ASSIGNMENT:
For each line of the data below that holds "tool", copy the line.

Top of COLLECTED MATERIAL

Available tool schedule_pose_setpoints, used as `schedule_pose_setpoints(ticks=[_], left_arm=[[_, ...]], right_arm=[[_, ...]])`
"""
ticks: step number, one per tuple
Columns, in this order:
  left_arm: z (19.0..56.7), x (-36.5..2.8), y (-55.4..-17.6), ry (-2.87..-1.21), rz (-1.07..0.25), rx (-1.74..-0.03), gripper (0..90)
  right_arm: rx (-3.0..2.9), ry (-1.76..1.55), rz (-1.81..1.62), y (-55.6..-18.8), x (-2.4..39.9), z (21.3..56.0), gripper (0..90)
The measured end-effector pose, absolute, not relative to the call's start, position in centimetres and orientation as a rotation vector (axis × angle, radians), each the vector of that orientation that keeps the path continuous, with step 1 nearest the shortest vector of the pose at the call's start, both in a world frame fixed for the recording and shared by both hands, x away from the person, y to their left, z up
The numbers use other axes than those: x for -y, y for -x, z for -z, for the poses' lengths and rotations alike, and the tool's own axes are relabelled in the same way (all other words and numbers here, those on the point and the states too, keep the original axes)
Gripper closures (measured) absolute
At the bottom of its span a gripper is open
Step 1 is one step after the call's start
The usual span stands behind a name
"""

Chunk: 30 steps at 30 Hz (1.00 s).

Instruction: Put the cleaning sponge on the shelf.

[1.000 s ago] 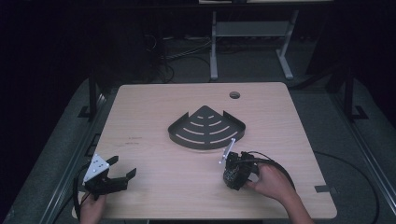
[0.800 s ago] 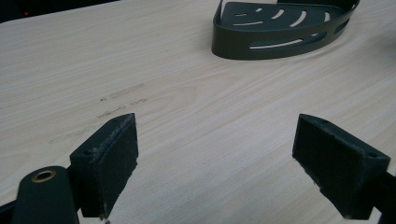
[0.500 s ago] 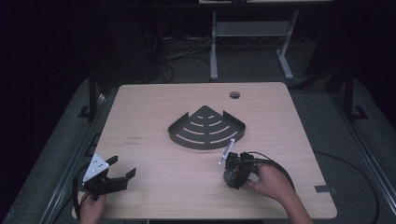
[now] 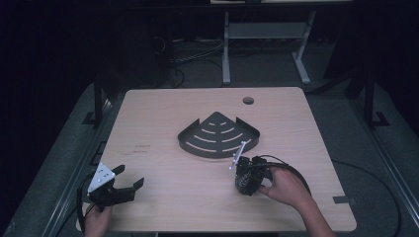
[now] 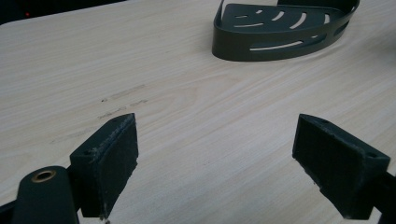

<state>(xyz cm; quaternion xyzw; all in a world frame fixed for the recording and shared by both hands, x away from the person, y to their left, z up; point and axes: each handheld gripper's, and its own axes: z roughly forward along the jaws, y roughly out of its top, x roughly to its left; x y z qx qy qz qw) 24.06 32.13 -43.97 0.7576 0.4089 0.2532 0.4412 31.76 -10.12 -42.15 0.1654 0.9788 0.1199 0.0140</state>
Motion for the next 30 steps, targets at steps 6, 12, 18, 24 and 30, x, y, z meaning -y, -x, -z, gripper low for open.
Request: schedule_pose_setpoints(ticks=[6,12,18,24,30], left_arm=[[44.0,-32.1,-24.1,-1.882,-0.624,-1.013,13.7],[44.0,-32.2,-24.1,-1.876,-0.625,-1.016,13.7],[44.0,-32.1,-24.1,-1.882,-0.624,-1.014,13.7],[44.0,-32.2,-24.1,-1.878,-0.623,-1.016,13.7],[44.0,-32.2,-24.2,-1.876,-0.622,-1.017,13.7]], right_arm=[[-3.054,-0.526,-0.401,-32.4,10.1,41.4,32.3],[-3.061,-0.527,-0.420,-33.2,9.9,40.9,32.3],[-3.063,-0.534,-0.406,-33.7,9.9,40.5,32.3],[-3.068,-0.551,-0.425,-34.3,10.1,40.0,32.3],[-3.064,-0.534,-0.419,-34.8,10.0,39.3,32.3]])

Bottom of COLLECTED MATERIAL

SOLUTION FOR THIS PROBLEM:
Available tool schedule_pose_setpoints, used as `schedule_pose_setpoints(ticks=[_], left_arm=[[_, ...]], right_arm=[[_, ...]])`
The numbers use other axes than those: x for -y, y for -x, z for -z, for the poses' lengths and rotations alike, and the tool's own axes are relabelled in the same way (all other words and numbers here, those on the point and the states too, keep the original axes)

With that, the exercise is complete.